As a legal question, the case involves whether cities should be able to sue banks over damages incurred by alleged Fair Housing Act violations. But beyond the courtroom, the case illustrates how, despite decades of progress under the 1968 Fair Housing Act, racial discrimination in the real estate market appears to remain stubbornly ingrained, though in new forms.

Specifically, Miami alleges that Wells Fargo and Bank of America engaged in discriminatory mortgage-lending practices, and that those practices led to widespread defaults by minority homebuyers. The foreclosures have caused the city “significant, direct, and continuing financial harm.”

The Supreme Court’s eight justices will only consider whether Miami can legally bring such a claim against the banks.

If the Supreme Court decides that Miami qualifies as an “aggrieved person” under the Fair Housing Act, the ruling would give cities access to crucial funds and deter banks from continuing discriminatory lending practices, Miami’s supporters say. The banks counter that it would set a dangerous precedent, exposing lenders to endless lawsuits and deterring them from giving loans that can help potential homeowners build wealth.

{snip}

Minority neighborhoods were hit particularly hard by the subprime trend. Studies suggest that black borrowers in 2006 were three times more likely to get a subprime loan than a conventional one; for Hispanics, the ratio was 2 to 1. Whites had slightly better than 50-50 odds of getting a conventional loan.

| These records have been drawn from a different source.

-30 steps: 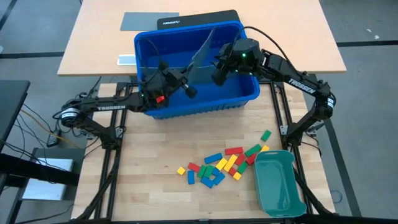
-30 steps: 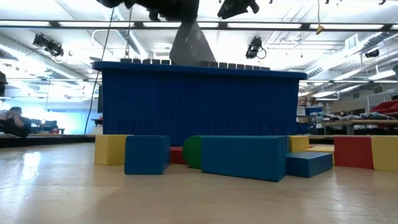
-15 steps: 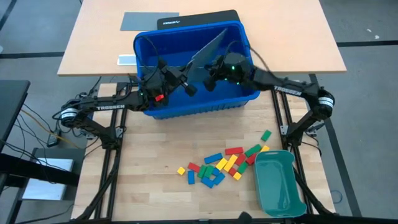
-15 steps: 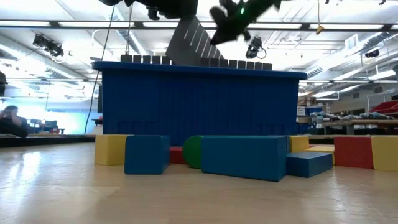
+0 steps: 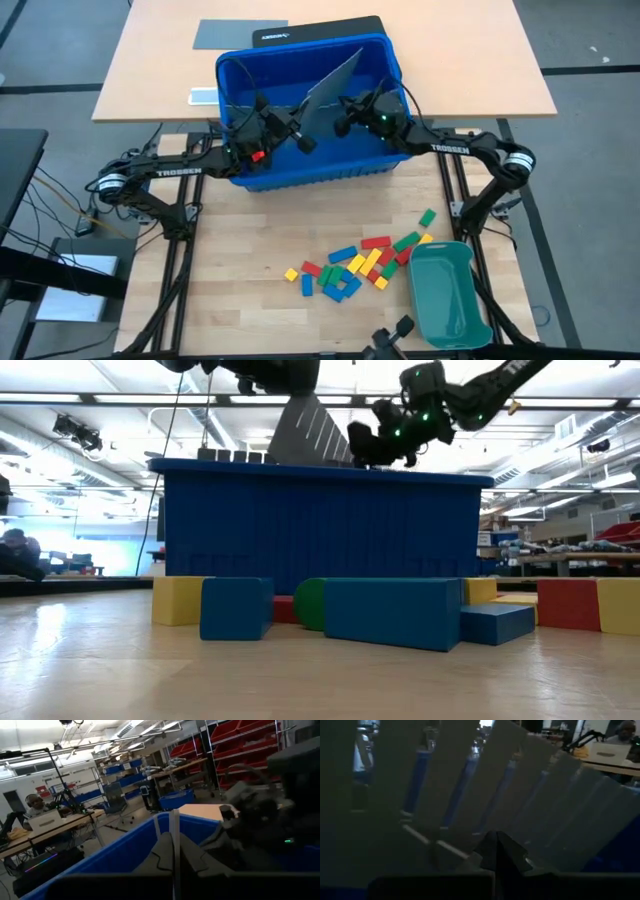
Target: Sort Items/Unsort Items
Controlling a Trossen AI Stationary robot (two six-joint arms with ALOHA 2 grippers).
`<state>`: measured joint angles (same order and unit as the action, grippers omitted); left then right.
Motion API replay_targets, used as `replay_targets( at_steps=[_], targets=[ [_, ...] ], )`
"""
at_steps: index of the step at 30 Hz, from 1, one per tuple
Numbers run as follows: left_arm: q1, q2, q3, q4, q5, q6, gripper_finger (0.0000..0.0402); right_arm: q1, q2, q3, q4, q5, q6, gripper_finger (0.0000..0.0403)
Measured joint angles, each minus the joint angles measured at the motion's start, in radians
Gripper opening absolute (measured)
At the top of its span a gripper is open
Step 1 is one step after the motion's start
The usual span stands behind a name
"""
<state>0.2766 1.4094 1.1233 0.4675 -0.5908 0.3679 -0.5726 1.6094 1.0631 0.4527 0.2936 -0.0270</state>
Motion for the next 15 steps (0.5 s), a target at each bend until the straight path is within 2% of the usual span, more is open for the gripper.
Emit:
replay_targets(
  at_steps=[9, 15],
  targets=[
    [-0.001, -0.001, 0.036, 0.041, -0.005, 0.078, 0.0002, -0.013, 0.089, -0.006, -0.005, 0.002, 0.025, 0.0001],
    [0.0, -0.008, 0.09, 0.044, -0.037, 0.181, 0.0001, -0.003, 0.068, -0.006, 0.026, -0.002, -0.014, 0.0]
  ],
)
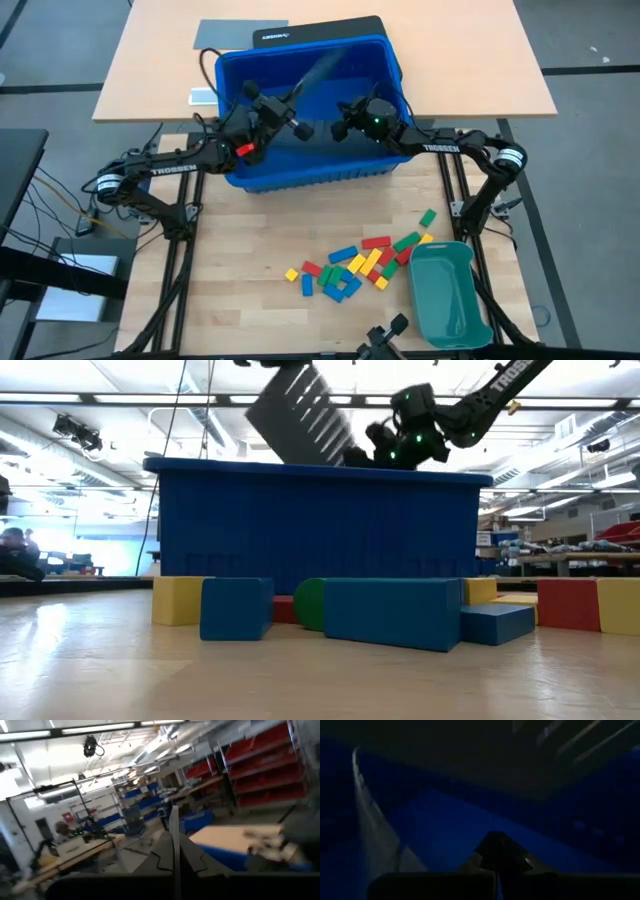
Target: Sort Items/Unsort Items
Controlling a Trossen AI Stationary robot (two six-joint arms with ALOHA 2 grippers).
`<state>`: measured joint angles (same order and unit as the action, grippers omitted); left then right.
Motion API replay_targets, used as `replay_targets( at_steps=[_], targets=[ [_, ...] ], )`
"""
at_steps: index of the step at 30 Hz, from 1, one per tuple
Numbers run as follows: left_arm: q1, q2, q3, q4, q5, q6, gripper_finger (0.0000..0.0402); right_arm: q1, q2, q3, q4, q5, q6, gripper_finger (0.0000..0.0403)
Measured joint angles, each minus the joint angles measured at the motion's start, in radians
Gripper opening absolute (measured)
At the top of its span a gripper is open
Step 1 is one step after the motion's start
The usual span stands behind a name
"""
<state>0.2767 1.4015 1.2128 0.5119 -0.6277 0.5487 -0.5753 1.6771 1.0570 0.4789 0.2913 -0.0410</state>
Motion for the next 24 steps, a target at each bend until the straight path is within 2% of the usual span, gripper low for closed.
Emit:
replay_targets(
  at_steps=[7, 12, 17, 24],
  targets=[
    [0.0, 0.0, 0.049, -0.005, -0.007, 0.052, 0.0001, 0.02, -0.076, 0.0, 0.005, 0.004, -0.064, 0.0],
    [-0.002, 0.001, 0.086, -0.076, -0.002, 0.049, 0.0001, 0.039, -0.147, 0.0, 0.002, 0.001, -0.092, 0.0003],
    [-0.007, -0.031, 0.13, -0.26, 0.09, -0.028, 0.0001, 0.061, -0.243, 0.001, -0.037, 0.003, -0.118, 0.0004],
    [-0.062, -0.152, 0.188, -0.552, 0.247, -0.141, 0.0001, 0.083, -0.388, 0.001, -0.103, 0.008, -0.145, 0.0002]
  ],
)
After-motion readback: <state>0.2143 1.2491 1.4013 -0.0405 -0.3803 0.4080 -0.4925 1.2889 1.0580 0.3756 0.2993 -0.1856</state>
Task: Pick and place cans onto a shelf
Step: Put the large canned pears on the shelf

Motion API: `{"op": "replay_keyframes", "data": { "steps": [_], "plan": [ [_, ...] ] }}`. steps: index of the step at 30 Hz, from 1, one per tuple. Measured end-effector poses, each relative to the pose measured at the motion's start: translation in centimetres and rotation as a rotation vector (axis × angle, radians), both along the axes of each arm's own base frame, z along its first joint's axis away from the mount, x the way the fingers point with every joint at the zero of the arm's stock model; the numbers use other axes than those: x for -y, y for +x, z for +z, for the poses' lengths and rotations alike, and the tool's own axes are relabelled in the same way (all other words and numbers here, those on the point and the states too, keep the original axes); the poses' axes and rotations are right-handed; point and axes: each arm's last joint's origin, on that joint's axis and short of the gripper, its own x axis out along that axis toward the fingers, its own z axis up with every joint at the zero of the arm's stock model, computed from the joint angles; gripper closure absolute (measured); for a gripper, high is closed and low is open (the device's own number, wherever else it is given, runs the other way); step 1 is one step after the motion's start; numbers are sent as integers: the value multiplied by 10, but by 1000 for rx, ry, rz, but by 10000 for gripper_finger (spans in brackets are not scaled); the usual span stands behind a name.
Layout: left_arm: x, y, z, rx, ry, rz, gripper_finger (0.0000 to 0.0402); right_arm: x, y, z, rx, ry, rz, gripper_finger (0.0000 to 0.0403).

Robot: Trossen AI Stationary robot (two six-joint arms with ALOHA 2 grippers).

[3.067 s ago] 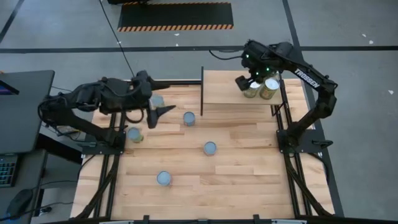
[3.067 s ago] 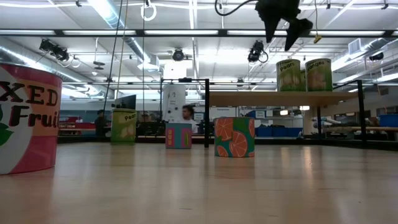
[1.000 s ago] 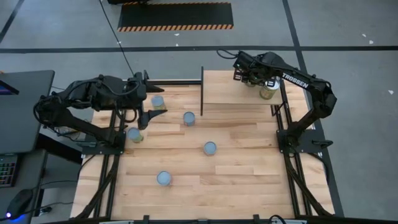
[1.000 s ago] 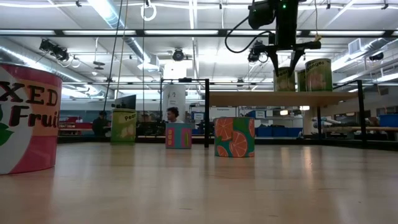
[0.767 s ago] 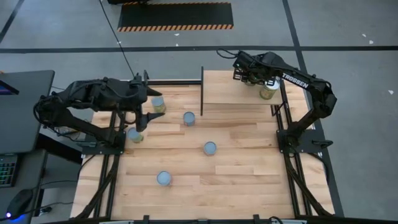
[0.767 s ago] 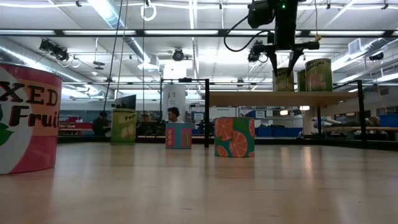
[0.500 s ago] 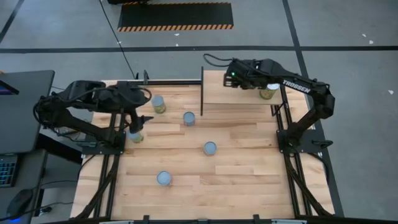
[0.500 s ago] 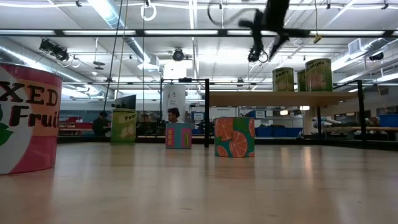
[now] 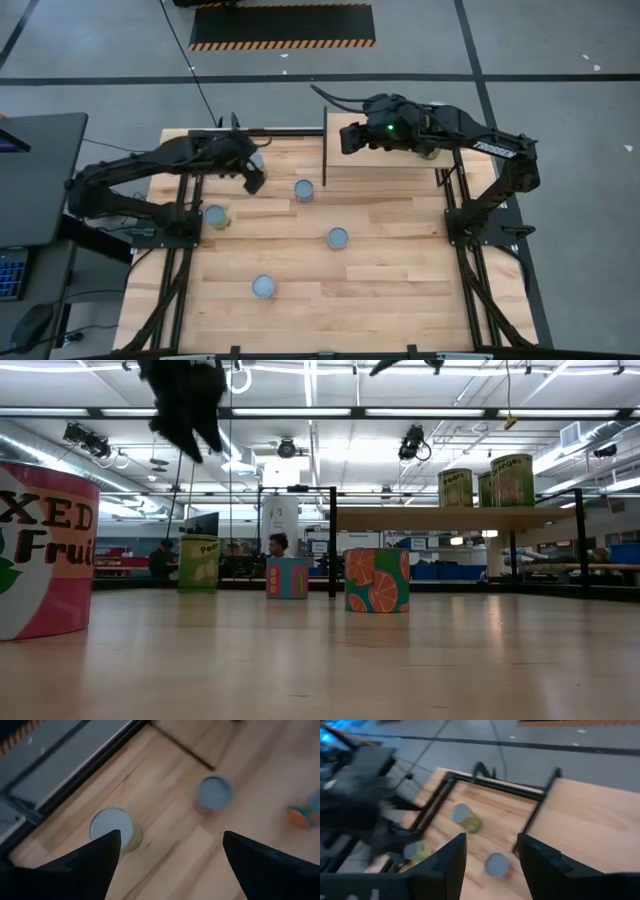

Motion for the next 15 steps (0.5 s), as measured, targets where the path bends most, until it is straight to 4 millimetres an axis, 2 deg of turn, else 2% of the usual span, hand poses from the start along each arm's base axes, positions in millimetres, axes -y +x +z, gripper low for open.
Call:
{"op": "replay_keyframes", "data": {
  "steps": [4, 8, 12, 15],
  "plan": [
    [-37, 1, -24, -3, -49, 176, 44, -6, 0, 5, 1, -31, 64, 197],
    [-62, -4, -51, 24, -133, 316, 44, -7, 0, 4, -20, -43, 81, 171],
    [-73, -7, -70, 61, -204, 349, 44, -7, 0, 4, -35, -64, 96, 150],
    [-77, -8, -75, 53, -197, 369, 44, -5, 0, 4, -41, -76, 92, 137]
  ]
}}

When the crisis hit, nearly 8 percent of blacks and Hispanics who had borrowed between 2005 and 2008 lost their homes in foreclosure; for whites, it was 4.5 percent, according to one study. Between 2007 and 2009, a typical black household saw its wealth dip 19 percent versus 12 percent for whites.

{snip}

{snip} After alleging that Wells Fargo steered some 1,000 minority residents to subprime loans, Baltimore convinced the US Department of Justice to intervene and in 2012 won a $175 million settlement from the bank. The bank, the largest US mortgage lender, has also settled with Memphis in the wake of claims of predatory lending. But other predatory lending cases against it, brought by Cook County, Ill., and Los Angeles, have been dismissed.

{snip}

The US Chamber of Commerce agrees. A ruling against the banks “threatens to undermine the very purposes of the Fair Housing Act by discouraging socially valuable lending to underserved communities by imposing outsized legal risks on such activities,” it adds in an amicus brief.